(Stored data)
────────────────────────────────────────

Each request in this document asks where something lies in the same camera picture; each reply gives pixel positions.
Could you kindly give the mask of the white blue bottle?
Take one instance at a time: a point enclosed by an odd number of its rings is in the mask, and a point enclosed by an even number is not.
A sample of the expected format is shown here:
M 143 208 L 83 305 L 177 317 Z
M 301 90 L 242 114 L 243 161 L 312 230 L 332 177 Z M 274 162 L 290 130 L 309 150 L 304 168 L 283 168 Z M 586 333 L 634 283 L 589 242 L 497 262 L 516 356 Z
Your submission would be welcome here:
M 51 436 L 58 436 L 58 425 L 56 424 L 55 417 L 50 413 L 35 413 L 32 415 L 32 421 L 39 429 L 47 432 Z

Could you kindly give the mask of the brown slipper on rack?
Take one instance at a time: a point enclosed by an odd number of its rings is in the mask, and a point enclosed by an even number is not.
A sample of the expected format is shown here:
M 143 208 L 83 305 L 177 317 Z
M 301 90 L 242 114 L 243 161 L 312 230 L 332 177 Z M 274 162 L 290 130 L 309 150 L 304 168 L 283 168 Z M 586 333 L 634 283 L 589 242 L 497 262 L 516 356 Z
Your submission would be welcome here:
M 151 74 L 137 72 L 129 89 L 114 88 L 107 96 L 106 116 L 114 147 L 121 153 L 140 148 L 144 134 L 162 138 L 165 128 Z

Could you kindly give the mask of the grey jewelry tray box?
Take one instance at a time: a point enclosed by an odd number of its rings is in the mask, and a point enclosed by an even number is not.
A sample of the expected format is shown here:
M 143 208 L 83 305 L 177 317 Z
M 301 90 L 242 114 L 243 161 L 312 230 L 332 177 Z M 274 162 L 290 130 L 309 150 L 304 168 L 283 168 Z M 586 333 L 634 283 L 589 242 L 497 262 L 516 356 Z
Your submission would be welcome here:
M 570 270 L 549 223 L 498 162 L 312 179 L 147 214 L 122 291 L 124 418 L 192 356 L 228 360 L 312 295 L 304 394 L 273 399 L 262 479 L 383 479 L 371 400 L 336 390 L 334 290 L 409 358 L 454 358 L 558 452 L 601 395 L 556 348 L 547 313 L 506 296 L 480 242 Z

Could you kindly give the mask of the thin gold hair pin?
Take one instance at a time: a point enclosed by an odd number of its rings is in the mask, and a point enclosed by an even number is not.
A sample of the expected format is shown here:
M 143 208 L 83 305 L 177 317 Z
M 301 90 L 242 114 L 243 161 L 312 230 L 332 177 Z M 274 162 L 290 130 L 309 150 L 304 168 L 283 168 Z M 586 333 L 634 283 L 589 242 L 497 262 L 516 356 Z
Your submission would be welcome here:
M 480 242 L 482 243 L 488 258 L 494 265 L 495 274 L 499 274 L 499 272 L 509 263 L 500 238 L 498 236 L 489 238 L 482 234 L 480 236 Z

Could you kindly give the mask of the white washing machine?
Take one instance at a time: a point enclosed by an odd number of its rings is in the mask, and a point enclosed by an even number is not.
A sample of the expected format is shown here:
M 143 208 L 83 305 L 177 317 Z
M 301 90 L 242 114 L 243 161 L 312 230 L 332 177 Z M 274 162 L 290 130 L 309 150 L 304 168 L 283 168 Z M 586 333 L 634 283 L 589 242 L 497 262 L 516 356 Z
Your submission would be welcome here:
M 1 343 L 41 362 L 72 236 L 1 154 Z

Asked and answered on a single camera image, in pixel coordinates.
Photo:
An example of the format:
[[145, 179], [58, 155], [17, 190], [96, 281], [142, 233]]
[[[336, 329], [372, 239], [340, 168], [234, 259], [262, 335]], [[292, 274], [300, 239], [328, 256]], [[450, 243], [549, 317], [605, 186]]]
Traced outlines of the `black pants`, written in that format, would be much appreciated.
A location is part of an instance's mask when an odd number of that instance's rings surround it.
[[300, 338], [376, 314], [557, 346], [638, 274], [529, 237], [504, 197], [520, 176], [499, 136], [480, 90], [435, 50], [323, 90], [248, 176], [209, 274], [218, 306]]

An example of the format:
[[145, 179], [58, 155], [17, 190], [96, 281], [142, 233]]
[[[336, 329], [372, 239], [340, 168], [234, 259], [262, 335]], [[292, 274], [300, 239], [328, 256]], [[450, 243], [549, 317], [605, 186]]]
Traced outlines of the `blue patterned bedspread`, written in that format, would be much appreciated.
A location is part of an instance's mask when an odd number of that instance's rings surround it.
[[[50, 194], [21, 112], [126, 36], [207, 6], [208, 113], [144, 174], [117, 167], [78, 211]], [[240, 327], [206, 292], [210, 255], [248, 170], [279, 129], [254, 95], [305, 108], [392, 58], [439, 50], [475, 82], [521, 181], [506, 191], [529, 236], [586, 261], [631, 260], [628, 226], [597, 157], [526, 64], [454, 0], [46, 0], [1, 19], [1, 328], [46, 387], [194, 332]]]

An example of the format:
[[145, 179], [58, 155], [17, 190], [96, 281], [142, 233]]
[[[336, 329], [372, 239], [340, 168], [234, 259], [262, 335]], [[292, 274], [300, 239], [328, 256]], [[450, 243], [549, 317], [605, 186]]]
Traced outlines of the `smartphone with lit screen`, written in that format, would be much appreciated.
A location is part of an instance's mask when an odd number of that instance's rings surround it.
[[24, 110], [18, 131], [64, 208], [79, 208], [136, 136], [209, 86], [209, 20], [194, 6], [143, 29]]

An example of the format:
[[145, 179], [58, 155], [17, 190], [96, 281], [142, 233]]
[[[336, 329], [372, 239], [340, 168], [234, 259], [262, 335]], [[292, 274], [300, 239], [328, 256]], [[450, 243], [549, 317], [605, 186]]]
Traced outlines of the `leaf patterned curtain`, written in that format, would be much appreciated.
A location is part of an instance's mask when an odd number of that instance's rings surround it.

────────────────────────────────────────

● Task details
Beginning at the opening line of the data, transcribe each line exactly until you reach the line with "Could you kindly give the mask of the brown", which you also include, and go no further.

● Answer area
Each request in this document asks where something lies in the same camera picture; each reply gives pixel positions.
Could you kindly give the mask of the white blue bottle?
Take one instance at a time: a point enclosed by an odd number of its rings is in the mask, and a point enclosed by an even number is not.
A sample of the expected format is shown here:
M 143 208 L 83 305 L 177 317 Z
M 301 90 L 242 114 L 243 161 L 312 230 L 332 177 Z M 274 162 L 290 130 L 309 150 L 304 168 L 283 168 Z M 586 333 L 634 283 L 589 242 L 497 262 L 516 356 Z
Your submission would be welcome here:
M 51 436 L 58 436 L 58 425 L 56 424 L 55 417 L 50 413 L 35 413 L 32 415 L 32 421 L 39 429 L 47 432 Z

Could you kindly give the mask of the brown slipper on rack?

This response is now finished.